Chapter Fifty

"What's changed, John."

In the bedroom he and Xhex had once shared, John went over to the windows and felt the cold wafting through the clear glass. Down below, the gardens were bathed in security lighting, the false moon glow making the grout around the terrace's slate slabs seem phosphorescent.

As he surveyed the landscape, there wasn't much to look at. Everything had been prepped for winter, the beds of flowers quilted in mesh covers, the fruit trees bagged, the pool now drained. Stray leaves from the maples and oaks at the forest's edge skipped across the mowed, browning grass, like they were homeless and in search of shelter.

"John. What the hell is going on?"

In the end, Xhex had not committed, and he didn't blame her. One-eighties were disorienting, and real life sure as shit didn't come with seat belts or air bags.

How did he explain himself? he wondered as he scrambled for words.

Eventually, he pivoted around, brought up his hands, and signed, You were right.

"About what?"

That would be everything, he thought as he started to sign.

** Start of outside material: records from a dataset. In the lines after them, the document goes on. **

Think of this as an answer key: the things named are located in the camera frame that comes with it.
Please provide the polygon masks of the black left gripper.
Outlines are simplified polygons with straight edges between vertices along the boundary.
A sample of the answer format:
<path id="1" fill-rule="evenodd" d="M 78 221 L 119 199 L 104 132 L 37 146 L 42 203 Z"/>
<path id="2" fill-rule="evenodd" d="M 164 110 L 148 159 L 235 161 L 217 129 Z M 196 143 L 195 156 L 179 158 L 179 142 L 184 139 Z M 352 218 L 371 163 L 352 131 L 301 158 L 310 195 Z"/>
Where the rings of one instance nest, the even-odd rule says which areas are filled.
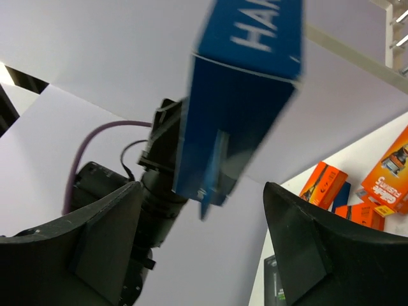
<path id="1" fill-rule="evenodd" d="M 179 101 L 164 99 L 156 110 L 147 146 L 138 160 L 138 164 L 146 170 L 174 176 L 180 119 L 185 101 L 186 98 Z"/>

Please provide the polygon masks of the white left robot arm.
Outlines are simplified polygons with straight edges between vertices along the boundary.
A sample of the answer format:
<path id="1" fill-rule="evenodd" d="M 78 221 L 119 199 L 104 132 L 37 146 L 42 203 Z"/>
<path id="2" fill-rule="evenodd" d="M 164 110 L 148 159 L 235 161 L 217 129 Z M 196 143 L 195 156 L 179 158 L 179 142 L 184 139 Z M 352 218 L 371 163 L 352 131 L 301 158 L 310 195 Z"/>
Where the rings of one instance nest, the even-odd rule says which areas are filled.
<path id="1" fill-rule="evenodd" d="M 119 305 L 133 305 L 142 292 L 147 274 L 155 266 L 152 249 L 168 236 L 187 198 L 173 192 L 173 177 L 183 101 L 164 99 L 156 110 L 147 147 L 138 164 L 145 168 L 140 182 L 142 205 Z M 71 211 L 82 208 L 135 179 L 93 161 L 75 175 Z"/>

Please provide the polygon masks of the blue white Harry's razor box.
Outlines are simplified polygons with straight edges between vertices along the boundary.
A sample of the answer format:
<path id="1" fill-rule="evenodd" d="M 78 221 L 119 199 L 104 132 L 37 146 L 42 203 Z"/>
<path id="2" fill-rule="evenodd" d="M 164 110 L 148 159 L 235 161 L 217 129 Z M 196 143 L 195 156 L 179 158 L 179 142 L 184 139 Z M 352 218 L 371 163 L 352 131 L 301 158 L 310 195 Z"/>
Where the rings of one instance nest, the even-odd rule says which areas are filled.
<path id="1" fill-rule="evenodd" d="M 173 190 L 221 206 L 302 77 L 303 1 L 215 1 L 192 52 Z"/>

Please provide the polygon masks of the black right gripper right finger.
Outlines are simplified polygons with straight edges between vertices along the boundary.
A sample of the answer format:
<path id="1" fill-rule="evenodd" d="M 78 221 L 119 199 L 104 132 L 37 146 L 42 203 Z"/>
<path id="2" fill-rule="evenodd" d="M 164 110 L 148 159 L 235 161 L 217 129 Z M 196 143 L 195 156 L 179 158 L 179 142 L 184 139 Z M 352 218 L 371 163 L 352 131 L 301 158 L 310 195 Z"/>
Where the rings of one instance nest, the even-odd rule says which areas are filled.
<path id="1" fill-rule="evenodd" d="M 407 238 L 314 206 L 282 186 L 263 190 L 288 305 L 407 305 Z"/>

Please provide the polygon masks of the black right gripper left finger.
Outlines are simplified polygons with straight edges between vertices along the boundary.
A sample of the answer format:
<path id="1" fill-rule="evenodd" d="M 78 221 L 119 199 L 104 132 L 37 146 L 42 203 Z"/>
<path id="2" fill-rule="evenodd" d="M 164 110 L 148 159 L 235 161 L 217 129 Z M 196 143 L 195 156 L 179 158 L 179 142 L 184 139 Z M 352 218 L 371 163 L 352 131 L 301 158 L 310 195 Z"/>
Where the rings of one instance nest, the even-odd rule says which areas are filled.
<path id="1" fill-rule="evenodd" d="M 131 250 L 141 209 L 131 182 L 48 223 L 1 238 L 2 305 L 131 305 L 140 270 Z"/>

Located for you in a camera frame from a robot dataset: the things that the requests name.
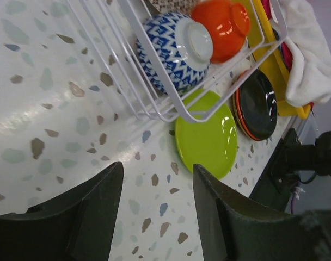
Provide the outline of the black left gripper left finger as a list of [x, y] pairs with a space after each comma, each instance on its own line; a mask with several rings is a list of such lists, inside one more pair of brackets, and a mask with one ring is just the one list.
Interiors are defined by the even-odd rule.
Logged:
[[24, 214], [0, 215], [0, 260], [108, 260], [123, 179], [115, 162]]

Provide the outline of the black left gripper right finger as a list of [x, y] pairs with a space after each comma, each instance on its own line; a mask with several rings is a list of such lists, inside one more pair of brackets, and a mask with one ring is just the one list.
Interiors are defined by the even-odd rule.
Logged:
[[199, 164], [193, 193], [204, 260], [331, 260], [331, 210], [274, 210]]

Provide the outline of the lime green plate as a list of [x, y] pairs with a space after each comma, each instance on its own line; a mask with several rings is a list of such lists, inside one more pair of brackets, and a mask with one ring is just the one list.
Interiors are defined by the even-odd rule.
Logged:
[[238, 147], [236, 123], [229, 106], [223, 104], [203, 123], [189, 123], [178, 117], [175, 141], [190, 172], [194, 164], [200, 164], [218, 180], [224, 178], [235, 163]]

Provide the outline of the clear wire dish rack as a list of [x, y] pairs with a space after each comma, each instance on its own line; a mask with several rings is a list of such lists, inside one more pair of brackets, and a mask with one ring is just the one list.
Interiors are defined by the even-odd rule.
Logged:
[[136, 118], [208, 121], [256, 70], [266, 71], [281, 40], [263, 21], [259, 1], [234, 1], [250, 31], [228, 61], [213, 64], [209, 32], [178, 11], [150, 1], [68, 1], [79, 32], [99, 65], [97, 81], [113, 87]]

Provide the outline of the blue white patterned bowl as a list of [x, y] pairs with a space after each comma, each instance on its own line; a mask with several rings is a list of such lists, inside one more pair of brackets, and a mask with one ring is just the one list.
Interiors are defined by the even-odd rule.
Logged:
[[146, 20], [143, 28], [180, 96], [203, 81], [213, 55], [204, 25], [170, 12]]

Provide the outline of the orange bowl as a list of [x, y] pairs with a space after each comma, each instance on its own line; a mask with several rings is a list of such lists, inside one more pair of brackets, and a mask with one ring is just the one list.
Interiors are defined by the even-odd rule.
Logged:
[[233, 58], [243, 47], [250, 32], [250, 18], [240, 2], [211, 0], [198, 3], [191, 18], [205, 26], [213, 42], [211, 63]]

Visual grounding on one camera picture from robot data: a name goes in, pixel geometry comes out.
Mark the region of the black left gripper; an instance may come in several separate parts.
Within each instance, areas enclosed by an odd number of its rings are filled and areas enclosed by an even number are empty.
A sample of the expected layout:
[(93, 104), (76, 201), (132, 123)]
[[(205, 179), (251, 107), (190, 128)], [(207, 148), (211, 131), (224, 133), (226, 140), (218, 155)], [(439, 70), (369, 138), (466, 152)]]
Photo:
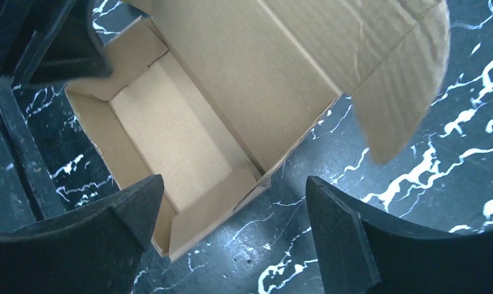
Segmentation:
[(47, 85), (113, 73), (94, 1), (0, 1), (0, 77)]

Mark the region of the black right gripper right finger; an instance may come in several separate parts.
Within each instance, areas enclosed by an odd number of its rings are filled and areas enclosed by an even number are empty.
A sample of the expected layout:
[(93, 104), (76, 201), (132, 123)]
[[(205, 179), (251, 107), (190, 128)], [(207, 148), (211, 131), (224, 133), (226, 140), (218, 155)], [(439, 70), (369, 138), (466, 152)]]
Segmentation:
[(414, 224), (318, 176), (307, 178), (306, 202), (326, 293), (493, 293), (493, 230)]

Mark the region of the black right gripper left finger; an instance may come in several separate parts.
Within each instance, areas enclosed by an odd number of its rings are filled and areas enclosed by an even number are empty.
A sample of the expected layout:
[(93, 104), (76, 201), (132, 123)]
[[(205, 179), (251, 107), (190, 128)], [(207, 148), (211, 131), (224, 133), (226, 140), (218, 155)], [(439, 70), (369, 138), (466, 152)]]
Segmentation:
[(130, 293), (164, 194), (160, 175), (10, 233), (0, 293)]

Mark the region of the brown cardboard box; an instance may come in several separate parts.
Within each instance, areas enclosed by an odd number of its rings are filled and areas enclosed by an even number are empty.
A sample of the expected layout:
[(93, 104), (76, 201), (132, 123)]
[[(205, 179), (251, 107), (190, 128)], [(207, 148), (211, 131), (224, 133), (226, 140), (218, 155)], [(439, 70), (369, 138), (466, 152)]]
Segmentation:
[(445, 1), (132, 1), (109, 78), (69, 102), (114, 181), (160, 174), (147, 243), (176, 260), (261, 194), (342, 95), (372, 158), (408, 143), (450, 50)]

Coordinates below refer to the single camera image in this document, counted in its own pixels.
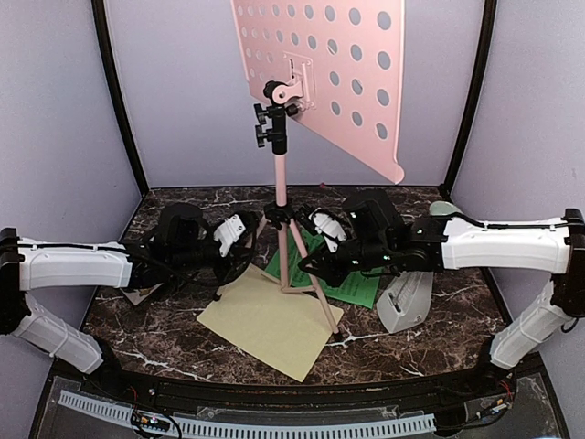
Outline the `pink perforated music stand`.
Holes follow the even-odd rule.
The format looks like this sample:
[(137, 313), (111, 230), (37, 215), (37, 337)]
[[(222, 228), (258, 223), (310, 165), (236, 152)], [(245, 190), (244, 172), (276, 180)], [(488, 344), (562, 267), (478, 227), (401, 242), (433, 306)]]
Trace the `pink perforated music stand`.
[(287, 242), (305, 245), (287, 197), (287, 124), (296, 122), (398, 184), (404, 75), (402, 1), (235, 1), (239, 50), (255, 99), (259, 146), (275, 166), (263, 224), (278, 231), (280, 284), (290, 292)]

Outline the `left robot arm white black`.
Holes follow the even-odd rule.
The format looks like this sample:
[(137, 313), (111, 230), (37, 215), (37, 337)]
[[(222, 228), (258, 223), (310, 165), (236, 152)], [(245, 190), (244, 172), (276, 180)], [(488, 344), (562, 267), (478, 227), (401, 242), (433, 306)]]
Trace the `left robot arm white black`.
[(106, 243), (35, 241), (14, 228), (1, 231), (1, 333), (28, 343), (92, 376), (110, 399), (129, 390), (108, 344), (73, 328), (30, 291), (58, 286), (108, 286), (131, 292), (172, 282), (219, 288), (251, 263), (260, 220), (236, 211), (215, 226), (195, 205), (165, 207), (140, 238)]

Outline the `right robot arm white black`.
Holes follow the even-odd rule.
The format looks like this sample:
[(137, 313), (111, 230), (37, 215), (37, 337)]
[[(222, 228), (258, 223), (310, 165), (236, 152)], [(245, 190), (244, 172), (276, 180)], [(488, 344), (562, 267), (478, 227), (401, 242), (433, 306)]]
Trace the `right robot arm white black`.
[(342, 204), (351, 232), (335, 214), (299, 208), (296, 218), (324, 243), (299, 268), (331, 287), (352, 272), (365, 277), (440, 273), (464, 268), (515, 268), (549, 273), (535, 301), (493, 336), (477, 369), (466, 378), (476, 397), (488, 395), (532, 349), (571, 320), (584, 317), (584, 218), (566, 209), (560, 218), (491, 222), (457, 209), (405, 221), (382, 189), (359, 191)]

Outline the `yellow paper sheet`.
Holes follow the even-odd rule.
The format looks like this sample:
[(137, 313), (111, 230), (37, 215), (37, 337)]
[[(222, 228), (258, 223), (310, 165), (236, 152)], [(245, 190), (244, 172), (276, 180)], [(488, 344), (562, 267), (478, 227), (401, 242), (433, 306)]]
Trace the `yellow paper sheet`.
[(221, 287), (220, 295), (197, 321), (255, 359), (304, 381), (332, 336), (320, 301), (283, 292), (254, 265)]

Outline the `green sheet music page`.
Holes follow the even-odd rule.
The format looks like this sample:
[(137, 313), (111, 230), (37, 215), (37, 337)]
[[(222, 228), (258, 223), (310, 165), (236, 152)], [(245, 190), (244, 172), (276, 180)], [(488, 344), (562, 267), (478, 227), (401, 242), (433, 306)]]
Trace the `green sheet music page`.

Last night, I watched Qhuinn go out into the suck zone - alone. Wrath was down; we were scrambling; the Brotherhood hadn't come yet as backup - bullets were everywhere. The Band of Bastards had surrounded us, and we were running out of time because of the king's injury. Qhuinn... see, he knew he was better off outside the house - he knew that if he could secure the garage, we might be able to get Wrath out. And... yeah, it nearly killed me, but I let him go out there. He's my best friend... and I let him go.

Xhex went over and slowly lowered herself into a chair. "That's why Wrath's neck was all wrapped up... and Qhuinn was..."

He went up against Xcor, one-on-one, and gave Wrath the best shot at surviving. John shook his head at her. And again, I let him go out there because... I knew he had to do what he could. It was the right thing for the situation.

John paced around, then parked it at the foot of the bed, bracing his palms on his thighs, rubbing them up and down. Qhuinn is a good fighter - he's strong and decisive. A heavy hitter. And because he did what he did, Wrath lived - so yeah, Qhuinn was right, even though it was dangerous.

He looked over at her. You're the same here. We need that rifle to declare war on the Bastards - Wrath has to have the proof. You're a hunter who can go out in daylight - none of us can do that. You also have your symphath abilities if shit gets critical. You're the right person for the job - even though the thought of you going anywhere near them terrifies me, you are the right one to send out to wherever they are.

There was a long pause. "I don't... know what to say."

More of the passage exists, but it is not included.